• Records to use
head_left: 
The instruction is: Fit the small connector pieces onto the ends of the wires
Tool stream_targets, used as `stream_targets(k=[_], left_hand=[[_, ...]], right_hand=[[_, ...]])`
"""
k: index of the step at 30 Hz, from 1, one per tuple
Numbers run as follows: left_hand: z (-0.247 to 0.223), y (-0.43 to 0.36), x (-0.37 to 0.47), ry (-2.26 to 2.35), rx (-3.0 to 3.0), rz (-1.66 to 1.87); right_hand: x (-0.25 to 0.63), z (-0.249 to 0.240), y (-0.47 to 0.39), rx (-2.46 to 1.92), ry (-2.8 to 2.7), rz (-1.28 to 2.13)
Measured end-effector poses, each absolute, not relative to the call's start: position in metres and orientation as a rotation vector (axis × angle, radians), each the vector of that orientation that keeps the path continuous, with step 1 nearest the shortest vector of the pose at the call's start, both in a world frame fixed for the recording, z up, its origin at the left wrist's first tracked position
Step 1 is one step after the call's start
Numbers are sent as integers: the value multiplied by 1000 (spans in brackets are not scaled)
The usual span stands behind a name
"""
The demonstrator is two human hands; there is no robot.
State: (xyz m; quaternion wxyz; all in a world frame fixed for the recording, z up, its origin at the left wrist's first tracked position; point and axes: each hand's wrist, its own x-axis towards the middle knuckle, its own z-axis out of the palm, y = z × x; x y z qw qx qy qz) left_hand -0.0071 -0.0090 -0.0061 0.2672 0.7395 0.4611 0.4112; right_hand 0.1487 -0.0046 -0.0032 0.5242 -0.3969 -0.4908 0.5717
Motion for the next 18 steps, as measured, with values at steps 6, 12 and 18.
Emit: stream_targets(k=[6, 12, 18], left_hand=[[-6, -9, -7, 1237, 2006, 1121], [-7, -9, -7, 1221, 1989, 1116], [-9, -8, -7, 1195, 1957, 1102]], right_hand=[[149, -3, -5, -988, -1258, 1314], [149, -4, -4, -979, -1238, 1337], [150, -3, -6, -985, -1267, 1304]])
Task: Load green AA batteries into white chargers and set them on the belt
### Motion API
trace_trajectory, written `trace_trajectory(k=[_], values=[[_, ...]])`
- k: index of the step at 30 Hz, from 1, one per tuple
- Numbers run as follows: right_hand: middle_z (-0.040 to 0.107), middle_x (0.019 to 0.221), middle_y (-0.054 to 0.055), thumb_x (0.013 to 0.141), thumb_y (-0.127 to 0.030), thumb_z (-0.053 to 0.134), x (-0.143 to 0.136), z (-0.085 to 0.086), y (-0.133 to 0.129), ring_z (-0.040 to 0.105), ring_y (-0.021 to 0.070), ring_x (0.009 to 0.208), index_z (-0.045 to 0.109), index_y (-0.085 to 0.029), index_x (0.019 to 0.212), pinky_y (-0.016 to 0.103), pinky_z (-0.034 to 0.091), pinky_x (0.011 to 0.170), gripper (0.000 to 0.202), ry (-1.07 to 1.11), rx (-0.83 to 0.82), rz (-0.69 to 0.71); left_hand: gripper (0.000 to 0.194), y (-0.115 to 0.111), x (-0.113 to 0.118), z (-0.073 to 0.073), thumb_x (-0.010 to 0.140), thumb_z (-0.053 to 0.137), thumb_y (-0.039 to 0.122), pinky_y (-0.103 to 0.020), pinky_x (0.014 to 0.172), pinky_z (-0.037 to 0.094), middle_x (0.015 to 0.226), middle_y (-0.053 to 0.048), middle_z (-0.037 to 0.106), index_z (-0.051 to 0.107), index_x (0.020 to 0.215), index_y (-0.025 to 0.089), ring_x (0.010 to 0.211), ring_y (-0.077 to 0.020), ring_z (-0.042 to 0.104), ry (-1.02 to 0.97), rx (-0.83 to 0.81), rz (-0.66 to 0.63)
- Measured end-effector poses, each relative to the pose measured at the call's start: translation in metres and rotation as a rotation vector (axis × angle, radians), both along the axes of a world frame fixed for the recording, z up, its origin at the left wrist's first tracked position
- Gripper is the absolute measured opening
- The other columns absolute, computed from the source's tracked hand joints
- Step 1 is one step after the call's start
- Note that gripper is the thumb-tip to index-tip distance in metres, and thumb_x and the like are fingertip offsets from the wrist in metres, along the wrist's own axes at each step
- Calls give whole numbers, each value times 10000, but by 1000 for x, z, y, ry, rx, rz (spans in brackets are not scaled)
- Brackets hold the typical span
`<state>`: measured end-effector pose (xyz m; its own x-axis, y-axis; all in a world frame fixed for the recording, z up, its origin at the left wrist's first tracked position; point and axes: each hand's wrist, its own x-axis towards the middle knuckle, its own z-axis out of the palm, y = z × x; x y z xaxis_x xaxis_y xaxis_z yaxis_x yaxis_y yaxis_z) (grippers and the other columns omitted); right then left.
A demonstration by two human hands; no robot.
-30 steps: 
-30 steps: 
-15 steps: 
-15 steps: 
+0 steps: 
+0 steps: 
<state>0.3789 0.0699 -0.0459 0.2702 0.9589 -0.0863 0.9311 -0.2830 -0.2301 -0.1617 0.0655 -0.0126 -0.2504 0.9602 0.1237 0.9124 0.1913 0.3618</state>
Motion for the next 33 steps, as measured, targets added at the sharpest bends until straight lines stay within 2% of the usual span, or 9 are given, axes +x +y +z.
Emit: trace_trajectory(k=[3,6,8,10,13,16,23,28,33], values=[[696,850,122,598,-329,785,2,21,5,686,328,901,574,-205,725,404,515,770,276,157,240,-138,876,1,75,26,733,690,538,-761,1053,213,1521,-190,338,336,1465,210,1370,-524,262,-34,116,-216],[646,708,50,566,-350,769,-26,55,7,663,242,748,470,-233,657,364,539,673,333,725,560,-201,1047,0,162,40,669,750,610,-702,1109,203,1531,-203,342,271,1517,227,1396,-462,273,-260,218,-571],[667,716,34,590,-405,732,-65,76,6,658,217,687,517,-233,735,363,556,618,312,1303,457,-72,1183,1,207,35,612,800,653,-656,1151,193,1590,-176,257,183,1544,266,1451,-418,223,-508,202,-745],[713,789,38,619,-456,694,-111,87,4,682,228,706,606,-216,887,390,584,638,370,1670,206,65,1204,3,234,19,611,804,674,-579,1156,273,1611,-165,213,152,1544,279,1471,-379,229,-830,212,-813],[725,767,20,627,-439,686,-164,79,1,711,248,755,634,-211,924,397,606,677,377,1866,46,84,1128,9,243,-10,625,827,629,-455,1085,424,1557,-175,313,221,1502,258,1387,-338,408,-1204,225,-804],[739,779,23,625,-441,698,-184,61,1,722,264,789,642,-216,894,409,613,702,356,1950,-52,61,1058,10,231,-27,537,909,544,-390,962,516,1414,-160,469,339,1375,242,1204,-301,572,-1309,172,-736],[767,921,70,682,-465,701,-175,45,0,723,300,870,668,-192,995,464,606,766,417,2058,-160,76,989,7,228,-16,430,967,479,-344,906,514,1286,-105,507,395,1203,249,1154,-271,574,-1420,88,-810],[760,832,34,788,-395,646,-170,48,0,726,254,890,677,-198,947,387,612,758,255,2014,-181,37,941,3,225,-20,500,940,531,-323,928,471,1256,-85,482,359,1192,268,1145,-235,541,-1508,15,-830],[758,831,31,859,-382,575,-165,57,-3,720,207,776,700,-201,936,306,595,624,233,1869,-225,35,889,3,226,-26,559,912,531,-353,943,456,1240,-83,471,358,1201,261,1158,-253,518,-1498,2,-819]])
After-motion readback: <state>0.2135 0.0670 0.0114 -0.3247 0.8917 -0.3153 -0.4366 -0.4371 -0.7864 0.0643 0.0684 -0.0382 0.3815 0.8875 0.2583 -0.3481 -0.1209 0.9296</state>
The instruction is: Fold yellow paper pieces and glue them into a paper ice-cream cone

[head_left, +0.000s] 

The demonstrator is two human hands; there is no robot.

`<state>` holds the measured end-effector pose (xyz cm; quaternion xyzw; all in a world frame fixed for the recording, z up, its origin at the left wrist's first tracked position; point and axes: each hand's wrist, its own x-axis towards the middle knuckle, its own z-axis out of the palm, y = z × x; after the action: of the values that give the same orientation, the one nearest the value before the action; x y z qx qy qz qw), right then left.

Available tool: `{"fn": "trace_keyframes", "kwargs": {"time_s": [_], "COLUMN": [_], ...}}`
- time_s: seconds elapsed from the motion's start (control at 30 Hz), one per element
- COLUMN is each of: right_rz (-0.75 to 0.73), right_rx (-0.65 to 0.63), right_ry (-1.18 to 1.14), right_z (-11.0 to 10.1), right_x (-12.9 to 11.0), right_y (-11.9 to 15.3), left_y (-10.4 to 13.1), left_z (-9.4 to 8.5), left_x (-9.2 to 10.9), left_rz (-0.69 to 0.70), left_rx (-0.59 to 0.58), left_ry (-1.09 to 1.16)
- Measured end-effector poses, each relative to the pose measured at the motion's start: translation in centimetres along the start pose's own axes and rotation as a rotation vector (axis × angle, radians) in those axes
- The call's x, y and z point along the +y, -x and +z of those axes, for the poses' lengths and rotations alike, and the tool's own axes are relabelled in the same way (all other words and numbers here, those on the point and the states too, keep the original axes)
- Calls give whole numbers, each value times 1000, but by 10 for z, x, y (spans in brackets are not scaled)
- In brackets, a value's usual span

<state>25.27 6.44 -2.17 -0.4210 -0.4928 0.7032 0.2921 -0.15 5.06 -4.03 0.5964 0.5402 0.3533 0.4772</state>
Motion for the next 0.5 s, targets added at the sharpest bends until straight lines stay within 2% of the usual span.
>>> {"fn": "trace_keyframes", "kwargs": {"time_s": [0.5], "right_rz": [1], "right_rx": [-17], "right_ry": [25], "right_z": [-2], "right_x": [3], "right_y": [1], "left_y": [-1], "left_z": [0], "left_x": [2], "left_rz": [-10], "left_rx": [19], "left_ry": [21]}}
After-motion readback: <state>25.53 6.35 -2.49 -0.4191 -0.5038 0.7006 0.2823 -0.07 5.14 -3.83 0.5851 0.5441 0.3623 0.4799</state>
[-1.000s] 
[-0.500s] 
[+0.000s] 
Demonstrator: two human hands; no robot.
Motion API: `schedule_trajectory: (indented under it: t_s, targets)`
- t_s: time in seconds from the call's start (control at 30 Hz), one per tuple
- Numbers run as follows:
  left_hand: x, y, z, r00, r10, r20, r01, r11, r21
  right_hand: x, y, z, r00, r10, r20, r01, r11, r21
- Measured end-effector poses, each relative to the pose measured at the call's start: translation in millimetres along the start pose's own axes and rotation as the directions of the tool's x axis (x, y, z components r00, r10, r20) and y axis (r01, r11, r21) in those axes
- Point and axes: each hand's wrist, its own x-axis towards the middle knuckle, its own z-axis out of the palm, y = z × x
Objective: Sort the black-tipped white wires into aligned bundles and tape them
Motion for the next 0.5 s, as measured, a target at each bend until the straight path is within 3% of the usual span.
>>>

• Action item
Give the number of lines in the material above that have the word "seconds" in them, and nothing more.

• Task answer
2